I am currently running CentOS as well and have no issues. I believe your JVM settings are the culprit. AggressiveOpts should probably not be on at all. CMS IncrementalMode should be turned off as well in production.

- Cloudera CDH v3 B2
- CentOS 5.5 (Kernel: 2.6.18-194.8.1.el5). 
- Sun JVM 1.6.0_16
- JVM Opts: -XX:+UseConcMarkSweepGC -XX:CMSInitiatingOccupancyFraction=75 -XX:MaxNewSize=64m -XX:NewSize=64m

________________________________________
From: Jinsong Hu [jinsong_hu@hotmail.com]
Sent: Friday, August 13, 2010 1:27 PM
To: user@hbase.apache.org
Subject: Fw: namenode crash

Hi, There:
  does anybody know of a good combination of centos version and jdk version that works stably ? I am using centos version

Linux  2.6.18-194.8.1.el5.centos.plus #1 SMP Wed Jul 7 11:45:38 EDT 2010
 x86_64 x86_64 x86_64 GNU/Linux

jdk version
Java(TM) SE Runtime Environment (build 1.6.0_17-b04)
Java HotSpot(TM) 64-Bit Server VM (build 14.3-b01, mixed mode)

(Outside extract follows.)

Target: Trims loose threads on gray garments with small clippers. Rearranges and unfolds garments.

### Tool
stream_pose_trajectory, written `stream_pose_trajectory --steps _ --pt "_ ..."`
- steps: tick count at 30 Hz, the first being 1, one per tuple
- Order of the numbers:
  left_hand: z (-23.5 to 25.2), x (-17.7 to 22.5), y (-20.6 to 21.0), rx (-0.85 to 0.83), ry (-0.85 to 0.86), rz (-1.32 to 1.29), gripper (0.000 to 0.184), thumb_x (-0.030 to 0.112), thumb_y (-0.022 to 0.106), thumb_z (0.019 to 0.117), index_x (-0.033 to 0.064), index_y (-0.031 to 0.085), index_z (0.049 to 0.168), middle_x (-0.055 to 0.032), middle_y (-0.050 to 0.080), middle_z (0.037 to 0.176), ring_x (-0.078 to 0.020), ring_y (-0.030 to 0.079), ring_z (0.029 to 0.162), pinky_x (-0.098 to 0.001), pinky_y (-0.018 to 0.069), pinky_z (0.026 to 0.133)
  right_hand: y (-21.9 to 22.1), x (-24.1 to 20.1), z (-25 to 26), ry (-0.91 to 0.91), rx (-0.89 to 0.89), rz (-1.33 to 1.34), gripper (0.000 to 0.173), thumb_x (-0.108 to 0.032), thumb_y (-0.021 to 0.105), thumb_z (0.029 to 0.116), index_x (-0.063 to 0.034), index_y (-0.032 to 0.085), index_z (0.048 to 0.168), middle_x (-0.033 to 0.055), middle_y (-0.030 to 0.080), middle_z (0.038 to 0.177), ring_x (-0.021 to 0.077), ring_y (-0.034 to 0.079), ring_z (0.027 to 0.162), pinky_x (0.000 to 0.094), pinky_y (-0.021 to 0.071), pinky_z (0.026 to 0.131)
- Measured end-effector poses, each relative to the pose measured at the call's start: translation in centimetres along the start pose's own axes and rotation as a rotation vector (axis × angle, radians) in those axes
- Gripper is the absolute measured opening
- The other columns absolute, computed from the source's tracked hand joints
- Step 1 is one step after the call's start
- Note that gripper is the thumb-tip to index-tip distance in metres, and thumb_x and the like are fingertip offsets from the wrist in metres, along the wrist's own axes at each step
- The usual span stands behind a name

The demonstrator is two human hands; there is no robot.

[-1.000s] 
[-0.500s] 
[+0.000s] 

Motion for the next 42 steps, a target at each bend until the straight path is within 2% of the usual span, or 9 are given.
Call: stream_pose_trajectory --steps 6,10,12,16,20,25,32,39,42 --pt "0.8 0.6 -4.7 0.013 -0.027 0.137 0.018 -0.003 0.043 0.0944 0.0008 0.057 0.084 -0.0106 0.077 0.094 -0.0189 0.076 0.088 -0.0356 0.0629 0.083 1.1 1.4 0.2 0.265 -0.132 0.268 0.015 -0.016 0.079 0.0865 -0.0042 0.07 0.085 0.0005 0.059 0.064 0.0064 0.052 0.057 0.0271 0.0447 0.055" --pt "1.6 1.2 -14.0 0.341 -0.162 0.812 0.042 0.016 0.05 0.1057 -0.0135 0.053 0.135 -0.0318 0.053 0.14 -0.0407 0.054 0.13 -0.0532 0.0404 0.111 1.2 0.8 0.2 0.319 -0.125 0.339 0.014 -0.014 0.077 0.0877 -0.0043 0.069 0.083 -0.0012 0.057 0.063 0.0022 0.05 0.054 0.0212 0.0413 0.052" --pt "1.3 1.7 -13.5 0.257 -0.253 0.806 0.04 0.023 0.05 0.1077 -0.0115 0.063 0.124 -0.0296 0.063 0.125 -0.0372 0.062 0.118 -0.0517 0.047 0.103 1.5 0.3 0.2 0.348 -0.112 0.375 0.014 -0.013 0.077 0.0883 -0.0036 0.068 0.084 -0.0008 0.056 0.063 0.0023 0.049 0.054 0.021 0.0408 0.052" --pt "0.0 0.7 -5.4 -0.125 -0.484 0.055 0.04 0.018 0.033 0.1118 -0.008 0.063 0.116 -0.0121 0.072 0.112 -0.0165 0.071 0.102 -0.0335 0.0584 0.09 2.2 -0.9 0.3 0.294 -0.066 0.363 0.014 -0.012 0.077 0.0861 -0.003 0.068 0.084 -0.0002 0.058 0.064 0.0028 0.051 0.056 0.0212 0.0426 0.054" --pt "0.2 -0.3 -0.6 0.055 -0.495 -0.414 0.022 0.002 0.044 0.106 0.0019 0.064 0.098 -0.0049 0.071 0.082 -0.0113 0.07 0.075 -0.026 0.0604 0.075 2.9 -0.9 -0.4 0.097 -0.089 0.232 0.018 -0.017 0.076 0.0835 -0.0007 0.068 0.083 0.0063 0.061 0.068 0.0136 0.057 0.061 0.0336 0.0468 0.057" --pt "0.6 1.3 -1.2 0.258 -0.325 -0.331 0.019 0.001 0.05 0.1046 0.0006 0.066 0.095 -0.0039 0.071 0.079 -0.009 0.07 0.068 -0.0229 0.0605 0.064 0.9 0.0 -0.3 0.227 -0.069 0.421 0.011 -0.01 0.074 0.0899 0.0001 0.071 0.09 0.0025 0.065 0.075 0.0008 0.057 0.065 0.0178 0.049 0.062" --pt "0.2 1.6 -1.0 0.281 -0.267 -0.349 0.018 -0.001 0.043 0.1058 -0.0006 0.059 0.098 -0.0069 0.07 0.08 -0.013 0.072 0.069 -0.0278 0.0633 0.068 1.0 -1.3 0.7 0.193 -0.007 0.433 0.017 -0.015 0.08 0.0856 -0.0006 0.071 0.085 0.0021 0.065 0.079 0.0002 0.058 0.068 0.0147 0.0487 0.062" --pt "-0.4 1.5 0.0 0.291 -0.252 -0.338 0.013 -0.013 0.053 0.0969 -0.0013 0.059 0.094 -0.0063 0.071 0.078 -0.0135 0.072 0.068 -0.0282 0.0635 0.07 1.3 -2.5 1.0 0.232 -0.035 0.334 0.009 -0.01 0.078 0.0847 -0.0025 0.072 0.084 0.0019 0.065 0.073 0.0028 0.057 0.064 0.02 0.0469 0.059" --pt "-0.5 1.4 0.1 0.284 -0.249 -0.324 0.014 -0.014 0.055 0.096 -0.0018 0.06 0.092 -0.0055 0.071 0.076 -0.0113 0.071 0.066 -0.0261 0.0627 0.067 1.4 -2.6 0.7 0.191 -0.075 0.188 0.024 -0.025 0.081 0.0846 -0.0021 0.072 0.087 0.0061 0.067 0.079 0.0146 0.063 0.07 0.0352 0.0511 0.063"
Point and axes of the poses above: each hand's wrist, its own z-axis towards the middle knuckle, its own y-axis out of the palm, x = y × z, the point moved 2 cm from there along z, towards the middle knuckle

and run the namenode with the following jvm config
-Xmx1000m  -XX:+UseConcMarkSweepGC -XX:+CMSIncrementalMode -XX:+DisableExplicitGC -XX:+HeapDumpOnOutOfMemoryError -XX:+UseCompressedOops -XX:+DoEscapeAnalysis -XX:+AggressiveOpts  -Xmx2G

but it crashed silently after 16 hours.

I used jdk
Java(TM) SE Runtime Environment (build 1.6.0_20-b02)
Java HotSpot(TM) 64-Bit Server VM (build 16.3-b01, mixed mode)

with the same jvm config, and the namenode crashed in about 1 week. I searched internet and people say 1.6.0_18 is not good.
but does anybody can recommend a good combination of jdk and os version that can run stably ?


This crashing problem doesn't happen with a small cluster of 4 datanodes. but it happens with a cluster of 17 datanodes.

Jimmy.



Re: Fw: namenode crash

Posted by Ryan Rawson <ry...@gmail.com>.
Also I second those JVM options, they can and do cause stability issues.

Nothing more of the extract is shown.